▸ Activity:
What is the number of lines in the data that contain "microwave"? Nothing besides that number, please.

◇ ◇ ◇ ◇

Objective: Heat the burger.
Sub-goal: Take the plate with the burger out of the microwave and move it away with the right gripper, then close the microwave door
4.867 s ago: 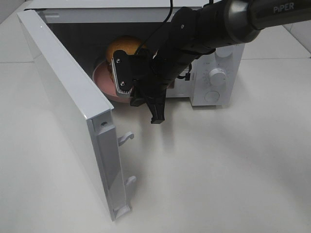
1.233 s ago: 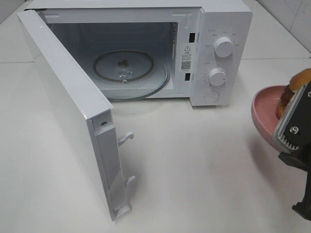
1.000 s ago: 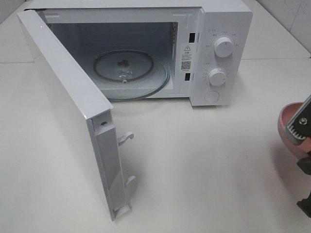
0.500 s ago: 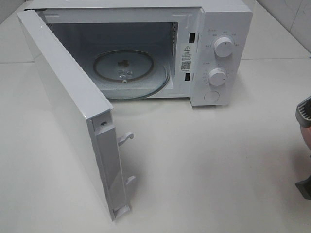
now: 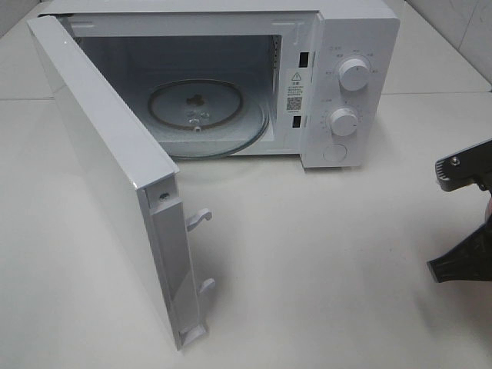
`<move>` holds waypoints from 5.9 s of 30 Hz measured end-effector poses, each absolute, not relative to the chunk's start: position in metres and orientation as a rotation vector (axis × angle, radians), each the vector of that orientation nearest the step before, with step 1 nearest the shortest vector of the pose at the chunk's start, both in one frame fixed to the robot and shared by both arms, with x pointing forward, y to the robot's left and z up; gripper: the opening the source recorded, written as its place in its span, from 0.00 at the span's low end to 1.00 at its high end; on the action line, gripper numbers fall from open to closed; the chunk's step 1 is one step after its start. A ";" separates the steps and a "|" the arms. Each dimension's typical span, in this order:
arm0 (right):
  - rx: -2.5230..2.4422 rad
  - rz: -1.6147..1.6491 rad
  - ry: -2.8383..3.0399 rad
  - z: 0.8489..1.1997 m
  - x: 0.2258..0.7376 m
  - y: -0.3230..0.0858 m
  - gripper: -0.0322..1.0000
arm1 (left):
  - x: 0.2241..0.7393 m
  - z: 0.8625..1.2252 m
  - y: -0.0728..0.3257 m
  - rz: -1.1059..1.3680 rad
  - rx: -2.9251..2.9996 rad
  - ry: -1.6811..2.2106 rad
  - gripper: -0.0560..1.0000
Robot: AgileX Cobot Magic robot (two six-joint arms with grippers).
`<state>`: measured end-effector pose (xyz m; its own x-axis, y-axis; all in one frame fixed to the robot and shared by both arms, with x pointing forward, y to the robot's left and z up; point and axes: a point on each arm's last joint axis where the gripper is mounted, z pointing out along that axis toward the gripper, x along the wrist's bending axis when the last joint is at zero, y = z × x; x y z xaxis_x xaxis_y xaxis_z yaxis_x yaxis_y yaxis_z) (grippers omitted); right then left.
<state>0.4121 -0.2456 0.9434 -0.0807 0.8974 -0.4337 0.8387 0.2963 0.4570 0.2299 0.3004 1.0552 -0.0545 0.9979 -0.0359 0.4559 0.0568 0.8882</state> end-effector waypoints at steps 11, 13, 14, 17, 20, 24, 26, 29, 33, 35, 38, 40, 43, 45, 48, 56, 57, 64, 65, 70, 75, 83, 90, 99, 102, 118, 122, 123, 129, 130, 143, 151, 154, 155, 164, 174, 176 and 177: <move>1.577 0.019 1.860 0.904 0.429 -0.240 0.09 | 0.230 1.055 0.300 0.943 1.489 1.608 0.99; 1.580 0.019 1.853 0.902 0.430 -0.239 0.09 | 0.230 1.055 0.300 0.943 1.489 1.608 0.99; 1.584 0.018 1.848 0.897 0.432 -0.238 0.09 | 0.230 1.055 0.300 0.943 1.489 1.608 0.99; 1.592 0.001 1.850 0.888 0.434 -0.237 0.09 | 0.230 1.055 0.300 0.943 1.489 1.608 0.99; 1.608 -0.023 1.846 0.881 0.434 -0.237 0.10 | 0.230 1.055 0.300 0.943 1.489 1.608 0.99; 1.621 -0.039 1.838 0.876 0.434 -0.237 0.11 | 0.230 1.055 0.300 0.943 1.489 1.608 0.99; 1.615 -0.046 1.832 0.876 0.434 -0.238 0.14 | 0.230 1.055 0.300 0.943 1.489 1.608 0.99; 1.596 -0.059 1.821 0.877 0.434 -0.239 0.22 | 0.230 1.055 0.300 0.943 1.489 1.608 0.99; 1.595 -0.053 1.820 0.883 0.434 -0.240 0.45 | 0.230 1.055 0.300 0.943 1.489 1.608 0.99; 1.609 -0.019 1.822 0.890 0.433 -0.239 0.53 | 0.230 1.055 0.300 0.943 1.489 1.608 0.99; 1.629 0.109 1.874 0.910 0.428 -0.235 0.63 | 0.230 1.055 0.300 0.943 1.489 1.608 0.99; 1.633 0.151 1.885 0.917 0.426 -0.234 0.64 | 0.230 1.055 0.300 0.943 1.489 1.608 0.99; 1.602 0.321 1.915 0.946 0.417 -0.234 0.69 | 0.230 1.055 0.300 0.943 1.489 1.608 0.99; 1.588 0.359 1.923 0.954 0.414 -0.234 0.72 | 0.230 1.055 0.300 0.943 1.489 1.608 0.99; 1.563 0.431 1.962 0.969 0.402 -0.237 0.78 | 0.230 1.055 0.300 0.943 1.489 1.608 0.99; 1.502 0.508 2.201 0.994 0.378 -0.233 0.79 | 0.230 1.055 0.300 0.943 1.489 1.608 0.99; 1.502 0.508 2.201 0.994 0.378 -0.233 0.79 | 0.230 1.055 0.300 0.943 1.489 1.608 0.99; 1.485 0.549 2.246 1.016 0.380 -0.226 0.76 | 0.230 1.055 0.300 0.943 1.489 1.608 0.99; 1.474 0.526 2.254 1.023 0.381 -0.226 0.76 | 0.230 1.055 0.300 0.943 1.489 1.608 0.99; 1.368 0.550 2.278 1.045 0.371 -0.232 0.77 | 0.230 1.055 0.300 0.943 1.489 1.608 0.99; 1.362 0.685 2.241 1.065 0.352 -0.244 0.77 | 0.230 1.055 0.300 0.943 1.489 1.608 0.99; 1.487 0.752 2.010 1.083 0.300 -0.288 0.77 | 0.230 1.055 0.300 0.943 1.489 1.608 0.99; 1.459 0.940 1.743 1.089 0.246 -0.306 0.77 | 0.230 1.055 0.300 0.943 1.489 1.608 0.99; 1.483 0.977 1.617 1.062 0.226 -0.308 0.77 | 0.230 1.055 0.300 0.943 1.489 1.608 0.99; 1.526 0.969 1.604 1.055 0.230 -0.306 0.77 | 0.230 1.055 0.300 0.943 1.489 1.608 0.99; 1.537 0.980 1.605 1.049 0.234 -0.304 0.77 | 0.230 1.055 0.300 0.943 1.489 1.608 0.99; 1.537 0.980 1.605 1.049 0.234 -0.304 0.77 | 0.230 1.055 0.300 0.943 1.489 1.608 0.99; 1.537 0.980 1.605 1.049 0.234 -0.304 0.77 | 0.230 1.055 0.300 0.943 1.489 1.608 0.99; 1.537 0.980 1.605 1.049 0.234 -0.304 0.77 | 0.230 1.055 0.300 0.943 1.489 1.608 0.99; 1.537 0.980 1.605 1.049 0.234 -0.304 0.77 | 0.230 1.055 0.300 0.943 1.489 1.608 0.99; 1.537 0.980 1.605 1.049 0.234 -0.304 0.77 | 0.230 1.055 0.300 0.943 1.489 1.608 0.99; 1.537 0.980 1.605 1.049 0.234 -0.304 0.77 | 0.230 1.055 0.300 0.944 1.490 1.608 0.99; 1.537 0.980 1.605 1.049 0.234 -0.304 0.77 | 0.230 1.055 0.301 0.946 1.489 1.609 0.99; 1.537 0.980 1.605 1.049 0.234 -0.304 0.77 | 0.230 1.055 0.301 0.942 1.483 1.613 0.99; 1.537 0.980 1.605 1.049 0.234 -0.304 0.77 | 0.232 1.070 0.301 1.008 1.364 1.537 0.71; 1.537 0.980 1.604 1.049 0.234 -0.304 0.77 | 0.280 1.072 0.304 1.121 1.240 1.392 0.05; 1.537 0.980 1.604 1.049 0.234 -0.304 0.77 | 0.286 1.070 0.304 1.121 1.235 1.389 0.05; 1.537 0.980 1.604 1.049 0.234 -0.304 0.77 | 0.286 1.070 0.304 1.121 1.235 1.389 0.05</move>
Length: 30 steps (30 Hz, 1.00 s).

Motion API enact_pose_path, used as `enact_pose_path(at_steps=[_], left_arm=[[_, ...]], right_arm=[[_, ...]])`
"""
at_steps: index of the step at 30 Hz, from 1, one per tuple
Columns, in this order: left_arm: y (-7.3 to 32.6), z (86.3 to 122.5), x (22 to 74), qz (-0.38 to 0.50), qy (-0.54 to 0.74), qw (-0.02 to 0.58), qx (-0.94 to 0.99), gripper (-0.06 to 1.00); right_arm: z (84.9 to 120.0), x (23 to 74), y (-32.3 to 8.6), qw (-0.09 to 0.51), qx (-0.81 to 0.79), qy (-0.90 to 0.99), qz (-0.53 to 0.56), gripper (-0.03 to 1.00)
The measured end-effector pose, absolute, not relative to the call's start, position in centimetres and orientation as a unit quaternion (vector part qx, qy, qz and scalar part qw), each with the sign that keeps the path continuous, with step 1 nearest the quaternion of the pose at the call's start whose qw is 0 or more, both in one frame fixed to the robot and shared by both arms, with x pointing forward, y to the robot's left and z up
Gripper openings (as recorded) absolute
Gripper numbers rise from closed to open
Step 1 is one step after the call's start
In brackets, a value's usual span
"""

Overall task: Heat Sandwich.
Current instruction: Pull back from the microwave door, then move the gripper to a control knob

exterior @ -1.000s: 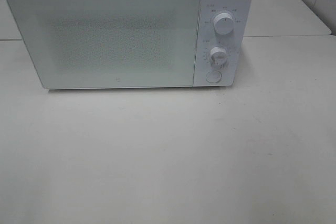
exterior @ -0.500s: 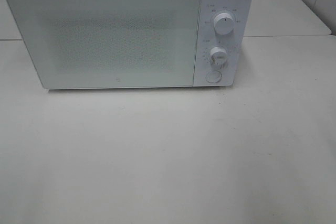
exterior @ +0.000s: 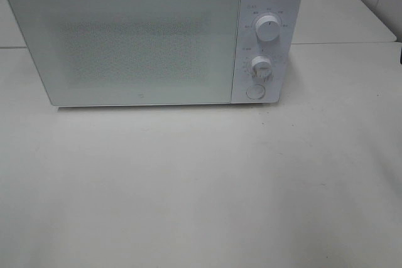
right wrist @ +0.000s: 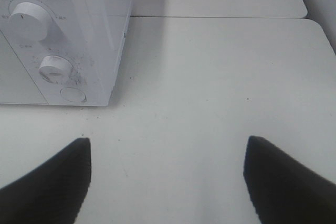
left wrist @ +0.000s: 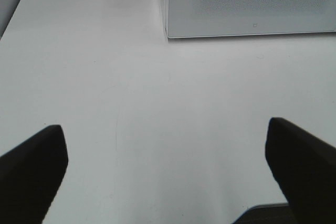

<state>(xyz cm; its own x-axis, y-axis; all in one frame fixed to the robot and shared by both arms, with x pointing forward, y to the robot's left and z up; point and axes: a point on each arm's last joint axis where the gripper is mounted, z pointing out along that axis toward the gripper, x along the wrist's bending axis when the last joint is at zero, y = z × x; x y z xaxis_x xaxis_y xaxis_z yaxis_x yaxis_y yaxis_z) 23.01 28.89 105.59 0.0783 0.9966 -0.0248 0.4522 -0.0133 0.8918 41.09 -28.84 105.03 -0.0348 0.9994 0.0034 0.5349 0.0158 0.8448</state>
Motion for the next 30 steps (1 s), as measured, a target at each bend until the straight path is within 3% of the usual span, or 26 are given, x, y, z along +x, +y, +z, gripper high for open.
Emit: enact_pose_path(at_steps=[13, 30], left_arm=[[28.9, 105.6, 23.0, 0.348, 0.583, 0.392, 0.621, 0.97], [28.9, 105.6, 23.0, 0.348, 0.583, 0.392, 0.621, 0.97]], right_arm=[[102.8, 44.7, -28.4, 0.32, 0.618, 0.621, 0.36, 0.77], [98.8, 45.3, -28.3, 0.421, 0.571, 0.551, 0.439, 0.77]])
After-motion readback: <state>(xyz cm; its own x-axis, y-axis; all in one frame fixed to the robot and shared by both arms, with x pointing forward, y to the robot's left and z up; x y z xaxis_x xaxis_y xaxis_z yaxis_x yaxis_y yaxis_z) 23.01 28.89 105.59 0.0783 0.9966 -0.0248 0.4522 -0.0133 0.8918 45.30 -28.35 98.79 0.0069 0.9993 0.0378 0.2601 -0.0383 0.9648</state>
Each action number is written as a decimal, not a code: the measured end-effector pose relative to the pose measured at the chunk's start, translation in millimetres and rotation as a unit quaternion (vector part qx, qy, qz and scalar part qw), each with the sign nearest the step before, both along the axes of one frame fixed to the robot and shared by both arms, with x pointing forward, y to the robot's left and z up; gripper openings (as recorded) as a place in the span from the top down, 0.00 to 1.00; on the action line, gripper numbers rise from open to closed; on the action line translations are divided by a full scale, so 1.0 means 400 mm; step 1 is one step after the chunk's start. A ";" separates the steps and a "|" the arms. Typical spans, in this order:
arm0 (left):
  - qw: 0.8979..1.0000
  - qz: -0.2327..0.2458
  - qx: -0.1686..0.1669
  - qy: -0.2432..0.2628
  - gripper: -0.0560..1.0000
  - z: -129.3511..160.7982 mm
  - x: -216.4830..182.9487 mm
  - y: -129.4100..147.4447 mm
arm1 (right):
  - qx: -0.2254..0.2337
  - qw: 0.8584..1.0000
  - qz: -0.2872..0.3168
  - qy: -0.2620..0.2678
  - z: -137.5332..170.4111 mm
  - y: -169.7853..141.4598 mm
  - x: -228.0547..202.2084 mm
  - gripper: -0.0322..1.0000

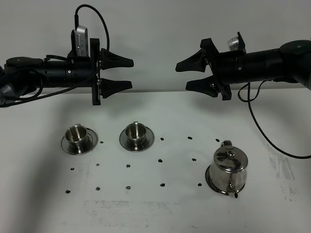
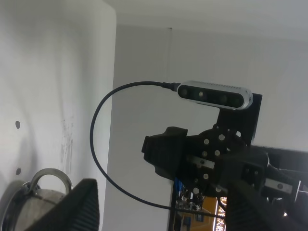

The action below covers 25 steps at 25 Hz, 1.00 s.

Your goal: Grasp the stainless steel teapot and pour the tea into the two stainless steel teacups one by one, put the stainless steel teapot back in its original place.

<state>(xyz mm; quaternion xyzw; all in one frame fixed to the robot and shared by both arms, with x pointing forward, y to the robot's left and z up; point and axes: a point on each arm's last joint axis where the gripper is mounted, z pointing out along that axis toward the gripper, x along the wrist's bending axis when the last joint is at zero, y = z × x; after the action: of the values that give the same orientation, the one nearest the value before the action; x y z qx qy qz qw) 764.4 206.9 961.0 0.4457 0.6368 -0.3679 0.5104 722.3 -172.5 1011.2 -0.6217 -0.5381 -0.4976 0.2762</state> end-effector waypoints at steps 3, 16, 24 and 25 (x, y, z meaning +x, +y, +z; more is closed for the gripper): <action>1.000 0.001 -0.002 0.001 0.36 0.001 0.000 0.000 | 0.001 1.000 -0.001 0.001 0.000 0.000 0.000 0.40; 0.999 0.012 -0.039 0.001 0.36 0.016 0.005 -0.002 | 0.034 0.999 -0.001 0.002 0.020 0.027 -0.001 0.40; 0.999 0.008 -0.032 -0.019 0.36 0.016 0.005 -0.002 | 0.003 1.000 0.009 -0.019 0.012 0.024 -0.002 0.40; 0.999 0.009 -0.030 -0.023 0.36 0.021 0.005 0.003 | -0.005 1.000 0.010 -0.020 0.009 0.023 -0.002 0.40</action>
<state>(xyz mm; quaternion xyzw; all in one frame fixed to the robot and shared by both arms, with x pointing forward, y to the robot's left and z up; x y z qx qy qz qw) 766.3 207.9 969.5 0.4329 0.6174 -0.3718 0.5414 721.6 -163.2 1014.8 -0.6078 -0.5519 -0.5046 0.2671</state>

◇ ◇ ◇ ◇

▸ Result:
2